WHAT YOU NEED TO DO: Restate word for word the run of lines that begins at the one containing "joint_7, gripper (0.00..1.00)" and ends at the last line of the listing.

DATASET EXTRACT:

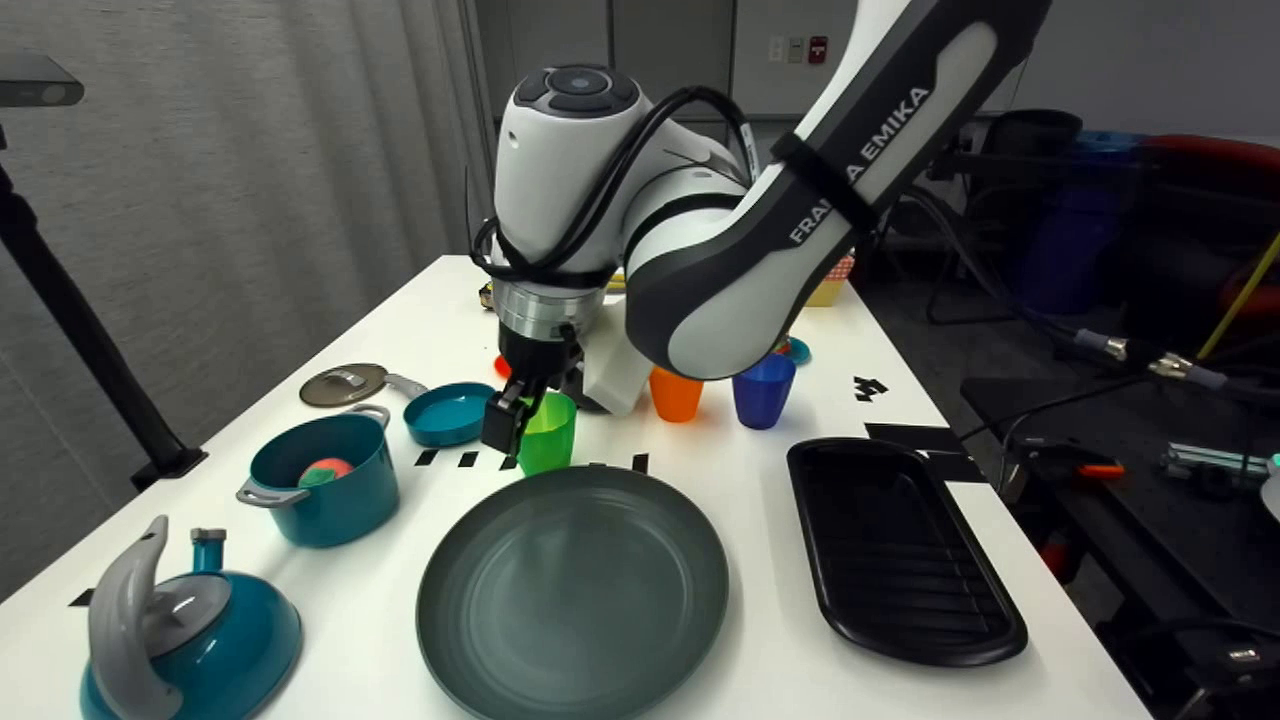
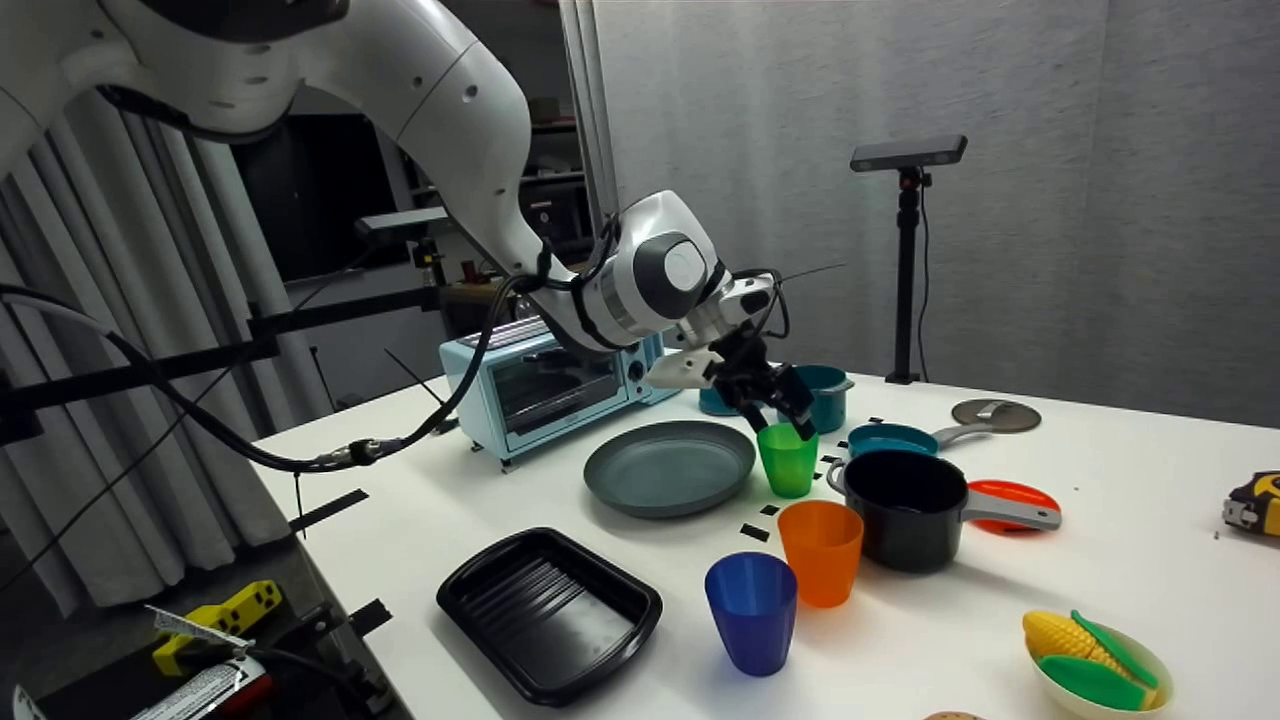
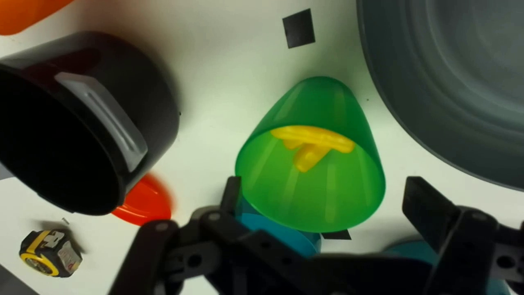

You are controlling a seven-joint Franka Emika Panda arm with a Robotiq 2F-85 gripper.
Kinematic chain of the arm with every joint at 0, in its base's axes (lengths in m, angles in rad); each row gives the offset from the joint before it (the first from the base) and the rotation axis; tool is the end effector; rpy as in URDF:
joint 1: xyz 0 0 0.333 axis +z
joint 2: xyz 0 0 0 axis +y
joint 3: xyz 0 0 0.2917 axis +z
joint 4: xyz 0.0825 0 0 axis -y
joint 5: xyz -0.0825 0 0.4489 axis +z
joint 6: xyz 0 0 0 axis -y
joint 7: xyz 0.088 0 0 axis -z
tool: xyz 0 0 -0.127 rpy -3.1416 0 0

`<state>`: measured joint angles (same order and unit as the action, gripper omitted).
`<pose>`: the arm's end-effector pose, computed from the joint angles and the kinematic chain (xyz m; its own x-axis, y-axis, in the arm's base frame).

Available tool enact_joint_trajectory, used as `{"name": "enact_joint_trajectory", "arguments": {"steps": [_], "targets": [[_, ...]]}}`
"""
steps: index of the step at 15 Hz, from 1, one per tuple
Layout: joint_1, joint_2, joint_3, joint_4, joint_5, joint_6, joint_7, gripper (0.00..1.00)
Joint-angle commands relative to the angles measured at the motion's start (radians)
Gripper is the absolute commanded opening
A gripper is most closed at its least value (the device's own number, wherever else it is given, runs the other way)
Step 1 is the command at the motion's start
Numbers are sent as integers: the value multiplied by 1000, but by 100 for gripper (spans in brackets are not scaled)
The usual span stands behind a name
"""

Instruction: Pour the things in the green cup into the pot

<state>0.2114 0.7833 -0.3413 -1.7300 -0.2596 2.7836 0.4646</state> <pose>0.7180 -0.0736 0.0930 0.9175 -0.1694 0.3599 -0.2683 -0.9315 0.2456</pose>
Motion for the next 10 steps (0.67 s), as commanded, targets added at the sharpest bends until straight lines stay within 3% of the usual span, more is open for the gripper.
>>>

RESPONSE BELOW:
Layout: joint_1, joint_2, joint_3, joint_4, joint_5, joint_6, joint_7, gripper (0.00..1.00)
Joint-angle commands relative to the angles measured at the motion's start (radians)
Gripper is the absolute commanded opening
A gripper is most closed at its least value (the device's own number, wherever else it is given, runs the other way)
Step 1 is the command at the motion's start
Numbers are sent as integers: the value multiplied by 1000, but by 100 for gripper (spans in brackets are not scaled)
The usual span stands behind a name
"""

Instruction: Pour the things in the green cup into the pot

<state>0.2114 0.7833 -0.3413 -1.7300 -0.2596 2.7836 0.4646</state> <pose>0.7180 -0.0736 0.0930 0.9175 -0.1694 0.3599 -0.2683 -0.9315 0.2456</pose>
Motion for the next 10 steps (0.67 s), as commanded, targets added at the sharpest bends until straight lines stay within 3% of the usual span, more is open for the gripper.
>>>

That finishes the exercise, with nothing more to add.